§ **RECORD SET**:
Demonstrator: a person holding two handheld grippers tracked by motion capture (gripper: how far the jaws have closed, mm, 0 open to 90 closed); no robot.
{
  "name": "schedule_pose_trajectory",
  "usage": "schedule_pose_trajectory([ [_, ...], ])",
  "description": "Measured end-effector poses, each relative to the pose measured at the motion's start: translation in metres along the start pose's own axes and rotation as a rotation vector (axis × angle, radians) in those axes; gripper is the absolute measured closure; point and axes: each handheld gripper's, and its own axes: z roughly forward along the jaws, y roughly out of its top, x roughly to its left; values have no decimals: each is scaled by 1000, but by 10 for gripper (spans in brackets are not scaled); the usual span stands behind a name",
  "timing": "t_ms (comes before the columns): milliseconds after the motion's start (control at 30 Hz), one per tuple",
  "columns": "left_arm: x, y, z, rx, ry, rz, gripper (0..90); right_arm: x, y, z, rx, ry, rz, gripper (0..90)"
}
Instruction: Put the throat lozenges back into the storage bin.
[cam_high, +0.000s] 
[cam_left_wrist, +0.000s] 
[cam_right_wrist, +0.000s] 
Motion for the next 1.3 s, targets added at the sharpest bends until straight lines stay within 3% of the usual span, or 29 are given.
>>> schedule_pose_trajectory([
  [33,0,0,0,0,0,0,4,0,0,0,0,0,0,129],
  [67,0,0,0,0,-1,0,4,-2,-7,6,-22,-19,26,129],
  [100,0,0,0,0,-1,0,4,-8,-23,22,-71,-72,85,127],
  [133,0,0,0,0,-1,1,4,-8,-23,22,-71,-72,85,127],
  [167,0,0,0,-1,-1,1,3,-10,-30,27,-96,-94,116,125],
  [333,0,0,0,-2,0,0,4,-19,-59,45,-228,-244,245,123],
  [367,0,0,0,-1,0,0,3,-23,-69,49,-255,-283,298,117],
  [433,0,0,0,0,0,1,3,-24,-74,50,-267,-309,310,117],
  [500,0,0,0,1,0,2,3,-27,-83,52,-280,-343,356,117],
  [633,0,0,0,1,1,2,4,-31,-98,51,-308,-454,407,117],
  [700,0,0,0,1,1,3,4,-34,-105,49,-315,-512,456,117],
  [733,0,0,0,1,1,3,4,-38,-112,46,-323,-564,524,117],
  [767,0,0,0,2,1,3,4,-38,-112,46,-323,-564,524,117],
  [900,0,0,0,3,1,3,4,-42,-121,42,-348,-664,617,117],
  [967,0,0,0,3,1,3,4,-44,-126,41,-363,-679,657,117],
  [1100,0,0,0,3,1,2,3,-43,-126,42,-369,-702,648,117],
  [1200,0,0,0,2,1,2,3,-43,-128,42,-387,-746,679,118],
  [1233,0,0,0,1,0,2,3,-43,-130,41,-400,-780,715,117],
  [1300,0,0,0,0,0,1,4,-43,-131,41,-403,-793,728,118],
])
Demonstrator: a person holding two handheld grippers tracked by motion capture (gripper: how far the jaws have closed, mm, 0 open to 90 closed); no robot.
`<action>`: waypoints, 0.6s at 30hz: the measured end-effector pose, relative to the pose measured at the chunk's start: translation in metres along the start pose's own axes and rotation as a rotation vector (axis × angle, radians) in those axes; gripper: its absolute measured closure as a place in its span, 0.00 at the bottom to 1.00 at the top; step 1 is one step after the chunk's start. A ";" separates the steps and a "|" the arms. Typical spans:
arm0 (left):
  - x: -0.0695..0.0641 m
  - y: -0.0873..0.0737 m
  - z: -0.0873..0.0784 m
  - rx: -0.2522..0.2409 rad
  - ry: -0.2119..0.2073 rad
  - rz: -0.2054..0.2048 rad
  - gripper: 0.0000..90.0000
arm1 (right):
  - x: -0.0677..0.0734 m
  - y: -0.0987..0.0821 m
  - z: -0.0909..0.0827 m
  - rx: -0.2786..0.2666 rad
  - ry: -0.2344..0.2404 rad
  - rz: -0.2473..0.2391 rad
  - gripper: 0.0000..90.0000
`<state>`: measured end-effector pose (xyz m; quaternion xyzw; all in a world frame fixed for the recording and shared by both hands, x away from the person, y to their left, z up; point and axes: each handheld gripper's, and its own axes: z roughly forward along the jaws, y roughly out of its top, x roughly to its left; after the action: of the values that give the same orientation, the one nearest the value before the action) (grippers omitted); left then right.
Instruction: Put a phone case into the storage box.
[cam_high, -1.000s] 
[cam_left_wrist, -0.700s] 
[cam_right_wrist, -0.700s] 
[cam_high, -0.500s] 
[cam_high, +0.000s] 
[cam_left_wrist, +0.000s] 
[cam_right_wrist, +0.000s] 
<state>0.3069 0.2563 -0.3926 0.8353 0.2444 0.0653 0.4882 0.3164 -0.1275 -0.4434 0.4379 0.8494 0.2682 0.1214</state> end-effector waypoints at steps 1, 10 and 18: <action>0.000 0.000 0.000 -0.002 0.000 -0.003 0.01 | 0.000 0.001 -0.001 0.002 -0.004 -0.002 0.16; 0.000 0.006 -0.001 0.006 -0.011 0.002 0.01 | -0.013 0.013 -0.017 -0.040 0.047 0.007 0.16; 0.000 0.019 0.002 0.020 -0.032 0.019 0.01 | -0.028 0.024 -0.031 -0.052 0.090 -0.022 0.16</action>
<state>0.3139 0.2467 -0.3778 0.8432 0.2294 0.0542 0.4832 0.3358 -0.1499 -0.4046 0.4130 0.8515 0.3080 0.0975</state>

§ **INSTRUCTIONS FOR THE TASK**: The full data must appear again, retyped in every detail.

§ **SOLUTION FOR THIS TASK**:
Demonstrator: a person holding two handheld grippers tracked by motion capture (gripper: how far the jaws have closed, mm, 0 open to 90 closed); no robot.
{
  "name": "schedule_pose_trajectory",
  "usage": "schedule_pose_trajectory([ [_, ...], ])",
  "description": "Measured end-effector poses, each relative to the pose measured at the motion's start: translation in metres along the start pose's own axes and rotation as a rotation vector (axis × angle, radians) in those axes; gripper is the absolute measured closure; point and axes: each handheld gripper's, and its own axes: z roughly forward along the jaws, y roughly out of its top, x roughly to its left; values have no decimals: each is scaled by 1000, but by 10 for gripper (spans in brackets are not scaled); the usual span stands behind a name",
  "timing": "t_ms (comes before the columns): milliseconds after the motion's start (control at 30 Hz), one per tuple",
  "columns": "left_arm: x, y, z, rx, ry, rz, gripper (0..90); right_arm: x, y, z, rx, ry, rz, gripper (0..90)"
}
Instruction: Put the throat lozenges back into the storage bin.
[cam_high, +0.000s] 
[cam_left_wrist, +0.000s] 
[cam_right_wrist, +0.000s] 
Motion for the next 1.3 s, targets added at the sharpest bends until straight lines stay within 3% of the usual span, or 29 are given.
>>> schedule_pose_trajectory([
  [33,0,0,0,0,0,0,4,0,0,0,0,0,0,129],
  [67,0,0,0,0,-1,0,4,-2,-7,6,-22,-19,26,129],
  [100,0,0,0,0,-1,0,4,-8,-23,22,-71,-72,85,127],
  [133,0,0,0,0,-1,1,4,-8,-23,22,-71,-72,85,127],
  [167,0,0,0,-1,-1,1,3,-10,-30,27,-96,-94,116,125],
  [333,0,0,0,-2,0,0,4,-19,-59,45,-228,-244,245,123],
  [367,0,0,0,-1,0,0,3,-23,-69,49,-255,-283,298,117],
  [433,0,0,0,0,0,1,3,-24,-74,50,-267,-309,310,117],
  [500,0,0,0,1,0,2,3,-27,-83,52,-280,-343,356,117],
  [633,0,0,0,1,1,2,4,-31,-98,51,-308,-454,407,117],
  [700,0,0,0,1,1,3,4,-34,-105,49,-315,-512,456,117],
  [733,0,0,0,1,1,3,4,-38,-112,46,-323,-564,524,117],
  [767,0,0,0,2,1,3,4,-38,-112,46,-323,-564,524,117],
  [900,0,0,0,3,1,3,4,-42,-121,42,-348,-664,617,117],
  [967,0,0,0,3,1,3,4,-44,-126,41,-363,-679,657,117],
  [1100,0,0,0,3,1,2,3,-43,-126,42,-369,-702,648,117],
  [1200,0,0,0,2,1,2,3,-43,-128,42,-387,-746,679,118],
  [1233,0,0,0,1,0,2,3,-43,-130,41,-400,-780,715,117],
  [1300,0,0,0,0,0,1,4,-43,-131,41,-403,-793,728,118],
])
Demonstrator: a person holding two handheld grippers tracked by motion capture (gripper: how far the jaws have closed, mm, 0 open to 90 closed); no robot.
`<action>`: waypoints, 0.6s at 30hz: the measured end-effector pose, relative to the pose measured at the chunk's start: translation in metres along the start pose's own axes and rotation as a rotation vector (axis × angle, radians) in those axes; gripper: its absolute measured closure as a place in its span, 0.00 at the bottom to 1.00 at the top; step 1 is one step after the chunk's start. A ";" separates the steps and a "|" the arms. Typical spans:
arm0 (left):
  - x: -0.0695..0.0641 m
  - y: -0.0873..0.0737 m
  - z: -0.0873..0.0784 m
  - rx: -0.2522..0.2409 rad
  - ry: -0.2119..0.2073 rad
  - rz: -0.2054..0.2048 rad
  - gripper: 0.0000..90.0000
arm1 (right):
  - x: -0.0677..0.0734 m
  - y: -0.0987..0.0821 m
  - z: -0.0909..0.0827 m
  - rx: -0.2786..0.2666 rad
  - ry: -0.2344..0.2404 rad
  - rz: -0.2473..0.2391 rad
  - gripper: 0.0000..90.0000
`<state>`: measured end-effector pose (xyz m; quaternion xyzw; all in a world frame fixed for the recording and shared by both hands, x away from the person, y to their left, z up; point and axes: each handheld gripper's, and its own axes: z roughly forward along the jaws, y roughly out of its top, x roughly to its left; after the action: of the values that give the same orientation, the one nearest the value before the action) (grippers omitted); left then right.
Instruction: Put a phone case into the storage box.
[cam_high, -1.000s] 
[cam_left_wrist, -0.700s] 
[cam_right_wrist, -0.700s] 
[cam_high, -0.500s] 
[cam_high, +0.000s] 
[cam_left_wrist, +0.000s] 
[cam_right_wrist, +0.000s] 
<state>0.3069 0.2563 -0.3926 0.8353 0.2444 0.0653 0.4882 0.3164 -0.1275 -0.4434 0.4379 0.8494 0.2682 0.1214</state> end-effector waypoints at steps 1, 10 and 18: <action>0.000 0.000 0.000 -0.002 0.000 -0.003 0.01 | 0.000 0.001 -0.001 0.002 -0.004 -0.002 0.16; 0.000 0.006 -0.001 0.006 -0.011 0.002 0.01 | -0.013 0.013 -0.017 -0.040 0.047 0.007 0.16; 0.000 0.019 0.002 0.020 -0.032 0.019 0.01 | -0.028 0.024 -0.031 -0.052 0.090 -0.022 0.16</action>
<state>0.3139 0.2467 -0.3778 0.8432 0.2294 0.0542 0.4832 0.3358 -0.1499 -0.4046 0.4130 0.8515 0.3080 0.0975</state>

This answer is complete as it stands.